[Opening Data supplied section]

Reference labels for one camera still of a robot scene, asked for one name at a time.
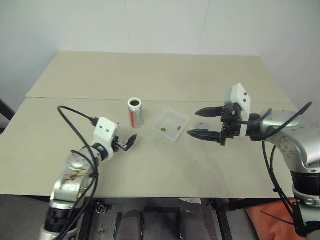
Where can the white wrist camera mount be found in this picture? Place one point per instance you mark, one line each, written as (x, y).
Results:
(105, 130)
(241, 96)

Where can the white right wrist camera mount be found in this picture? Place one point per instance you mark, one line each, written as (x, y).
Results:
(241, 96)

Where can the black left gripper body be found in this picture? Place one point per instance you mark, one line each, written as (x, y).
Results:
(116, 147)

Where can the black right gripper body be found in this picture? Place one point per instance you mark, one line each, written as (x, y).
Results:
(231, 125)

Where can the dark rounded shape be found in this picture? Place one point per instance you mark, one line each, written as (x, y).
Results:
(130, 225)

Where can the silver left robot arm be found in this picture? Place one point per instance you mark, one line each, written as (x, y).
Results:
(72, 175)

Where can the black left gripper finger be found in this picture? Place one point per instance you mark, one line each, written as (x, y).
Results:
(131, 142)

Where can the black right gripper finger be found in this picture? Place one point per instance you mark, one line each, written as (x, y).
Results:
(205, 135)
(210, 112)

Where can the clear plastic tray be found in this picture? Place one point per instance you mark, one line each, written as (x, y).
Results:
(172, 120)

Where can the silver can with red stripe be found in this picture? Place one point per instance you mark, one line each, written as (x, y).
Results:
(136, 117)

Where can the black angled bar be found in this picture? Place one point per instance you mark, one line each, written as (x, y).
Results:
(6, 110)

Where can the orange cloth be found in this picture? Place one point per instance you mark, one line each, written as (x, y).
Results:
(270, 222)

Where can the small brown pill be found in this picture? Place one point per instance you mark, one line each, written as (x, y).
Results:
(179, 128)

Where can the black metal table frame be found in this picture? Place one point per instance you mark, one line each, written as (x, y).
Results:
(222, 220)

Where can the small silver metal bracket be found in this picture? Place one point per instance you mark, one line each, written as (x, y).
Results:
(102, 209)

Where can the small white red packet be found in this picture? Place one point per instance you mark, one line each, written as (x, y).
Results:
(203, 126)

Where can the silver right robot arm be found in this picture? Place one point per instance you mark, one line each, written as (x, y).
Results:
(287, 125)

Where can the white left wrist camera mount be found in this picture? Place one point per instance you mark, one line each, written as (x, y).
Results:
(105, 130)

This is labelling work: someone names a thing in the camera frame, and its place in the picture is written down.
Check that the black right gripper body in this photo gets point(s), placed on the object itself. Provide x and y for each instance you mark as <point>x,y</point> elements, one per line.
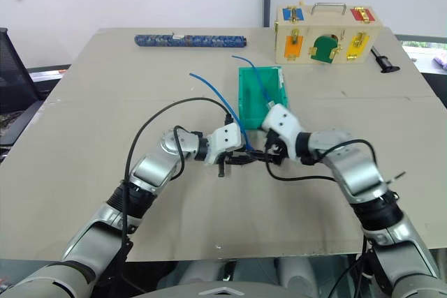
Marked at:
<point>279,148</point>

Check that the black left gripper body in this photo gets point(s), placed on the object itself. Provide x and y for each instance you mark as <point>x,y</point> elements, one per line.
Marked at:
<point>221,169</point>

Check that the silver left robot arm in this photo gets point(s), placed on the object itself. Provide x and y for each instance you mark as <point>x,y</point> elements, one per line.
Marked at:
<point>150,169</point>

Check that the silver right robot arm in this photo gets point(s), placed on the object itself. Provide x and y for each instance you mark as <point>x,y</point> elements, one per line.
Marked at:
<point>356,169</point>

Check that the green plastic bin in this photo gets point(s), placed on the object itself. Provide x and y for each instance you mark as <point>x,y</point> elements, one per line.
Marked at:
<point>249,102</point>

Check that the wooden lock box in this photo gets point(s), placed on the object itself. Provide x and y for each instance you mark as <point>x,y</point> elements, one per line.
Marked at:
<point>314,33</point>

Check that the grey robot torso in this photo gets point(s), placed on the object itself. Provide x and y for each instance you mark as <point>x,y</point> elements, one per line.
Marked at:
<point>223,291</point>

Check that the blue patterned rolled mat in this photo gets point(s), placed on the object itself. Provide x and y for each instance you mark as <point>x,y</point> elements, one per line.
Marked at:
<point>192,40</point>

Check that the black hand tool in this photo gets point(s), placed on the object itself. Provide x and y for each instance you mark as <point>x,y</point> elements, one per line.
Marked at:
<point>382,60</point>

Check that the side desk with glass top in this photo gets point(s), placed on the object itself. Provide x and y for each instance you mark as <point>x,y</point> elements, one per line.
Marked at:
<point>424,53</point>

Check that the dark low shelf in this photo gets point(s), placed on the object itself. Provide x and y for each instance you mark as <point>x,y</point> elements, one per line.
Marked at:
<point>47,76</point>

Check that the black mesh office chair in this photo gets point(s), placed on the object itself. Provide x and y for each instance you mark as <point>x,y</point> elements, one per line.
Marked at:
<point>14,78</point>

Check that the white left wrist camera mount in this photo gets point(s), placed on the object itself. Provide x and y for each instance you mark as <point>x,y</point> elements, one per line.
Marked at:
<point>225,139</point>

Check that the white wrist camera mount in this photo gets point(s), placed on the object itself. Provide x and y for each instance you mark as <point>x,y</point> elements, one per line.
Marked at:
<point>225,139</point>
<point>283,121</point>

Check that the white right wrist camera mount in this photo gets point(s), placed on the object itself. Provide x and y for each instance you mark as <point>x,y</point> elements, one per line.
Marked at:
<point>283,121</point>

[Closing Data supplied section]

**What is being asked:**
Print all the records again exactly; do not include any picture.

**Answer to the problem:**
Reference labels for one camera still of a robot scene, asked for one name at a time.
Where can the white wrist camera mount be found in this picture? Place one point per instance you mark, one line each, written as (x, y).
Results:
(105, 130)
(241, 96)

Where can the white right wrist camera mount be found in this picture? Place one point per instance you mark, one line each, written as (x, y).
Results:
(241, 96)

Where can the black left gripper body be found in this picture? Place one point per instance you mark, one line each, written as (x, y).
Results:
(116, 147)

Where can the black right gripper body be found in this picture? Place one point per instance you mark, one line each, written as (x, y).
Results:
(231, 125)

Where can the dark rounded shape be found in this picture? Place one point per instance you mark, one line each, written as (x, y).
Results:
(130, 225)

Where can the silver left robot arm be found in this picture? Place one point per instance you mark, one line each, written as (x, y).
Results:
(72, 175)

Where can the black left gripper finger be found in this picture? Place one point per instance you mark, one line each, written as (x, y).
Results:
(131, 142)

Where can the black right gripper finger be found in this picture? Place one point per instance you mark, one line each, written as (x, y).
Results:
(205, 135)
(210, 112)

Where can the clear plastic tray be found in this picture? Place one point per instance you mark, one line each, written as (x, y).
Results:
(172, 120)

Where can the silver can with red stripe be found in this picture? Place one point per instance you mark, one line each, written as (x, y).
Results:
(136, 117)

Where can the black angled bar be found in this picture? Place one point per instance you mark, one line each, written as (x, y).
Results:
(6, 110)

Where can the orange cloth be found in this picture? Place one point per instance you mark, one line each, written as (x, y).
Results:
(270, 222)

Where can the small brown pill be found in this picture? Place one point per instance you mark, one line each, written as (x, y).
Results:
(179, 128)

Where can the black metal table frame be found in this picture? Place one point per instance you mark, one line each, written as (x, y).
Results:
(222, 220)

Where can the small silver metal bracket be found in this picture? Place one point per instance you mark, one line each, written as (x, y).
Results:
(102, 209)

Where can the small white red packet be found in this picture? Place one point per instance you mark, one line each, written as (x, y).
Results:
(203, 126)

Where can the silver right robot arm be found in this picture? Place one point per instance you mark, one line each, written as (x, y).
Results:
(287, 125)

Where can the white left wrist camera mount be found in this picture? Place one point per instance you mark, one line each, written as (x, y).
Results:
(105, 130)

This is labelling work: someone names a thing in the camera frame, and its place in the picture is written down.
Check that the black right gripper body in this photo gets point(s), placed on the object itself. Provide x and y for each instance you mark as <point>x,y</point> elements, one per line.
Marked at:
<point>279,148</point>

Check that the black left gripper body in this photo gets point(s), placed on the object itself. Provide x and y for each instance you mark as <point>x,y</point> elements, one per line.
Marked at:
<point>221,169</point>

Check that the silver left robot arm in this photo gets point(s), placed on the object itself. Provide x and y for each instance you mark as <point>x,y</point> elements, one per line.
Marked at:
<point>150,169</point>

Check that the silver right robot arm in this photo gets point(s), placed on the object itself. Provide x and y for each instance you mark as <point>x,y</point> elements, one per line.
Marked at:
<point>356,169</point>

Check that the green plastic bin in this photo gets point(s), placed on the object itself. Provide x and y for each instance you mark as <point>x,y</point> elements, one per line.
Marked at:
<point>249,102</point>

Check that the wooden lock box in this photo gets point(s), placed on the object itself. Provide x and y for each instance you mark as <point>x,y</point> elements, one per line.
Marked at:
<point>314,33</point>

Check that the grey robot torso in this photo gets point(s), placed on the object itself. Provide x and y for each instance you mark as <point>x,y</point> elements, one per line.
Marked at:
<point>223,291</point>

Check that the blue patterned rolled mat in this photo gets point(s), placed on the object itself. Provide x and y for each instance you mark as <point>x,y</point> elements, one per line.
Marked at:
<point>192,40</point>

Check that the black hand tool in this photo gets point(s), placed on the object itself. Provide x and y for each instance you mark as <point>x,y</point> elements, one per line.
Marked at:
<point>382,60</point>

Check that the side desk with glass top in this photo gets point(s), placed on the object itself. Provide x and y for each instance you mark as <point>x,y</point> elements, one per line.
Marked at:
<point>424,53</point>

Check that the dark low shelf in this photo gets point(s), placed on the object itself. Provide x and y for each instance you mark as <point>x,y</point> elements, one per line.
Marked at:
<point>47,76</point>

Check that the black mesh office chair in this photo gets point(s), placed on the object itself. Provide x and y for each instance you mark as <point>x,y</point> elements, one per line.
Marked at:
<point>14,78</point>

Check that the white left wrist camera mount in this photo gets point(s), placed on the object itself. Provide x and y for each instance you mark as <point>x,y</point> elements, one per line.
Marked at:
<point>225,139</point>

Check that the white wrist camera mount in this photo gets point(s), placed on the object itself. Provide x and y for each instance you mark as <point>x,y</point> elements, one per line.
Marked at:
<point>225,139</point>
<point>283,121</point>

Check that the white right wrist camera mount in this photo gets point(s), placed on the object itself. Provide x and y for each instance you mark as <point>x,y</point> elements, one per line.
Marked at:
<point>283,121</point>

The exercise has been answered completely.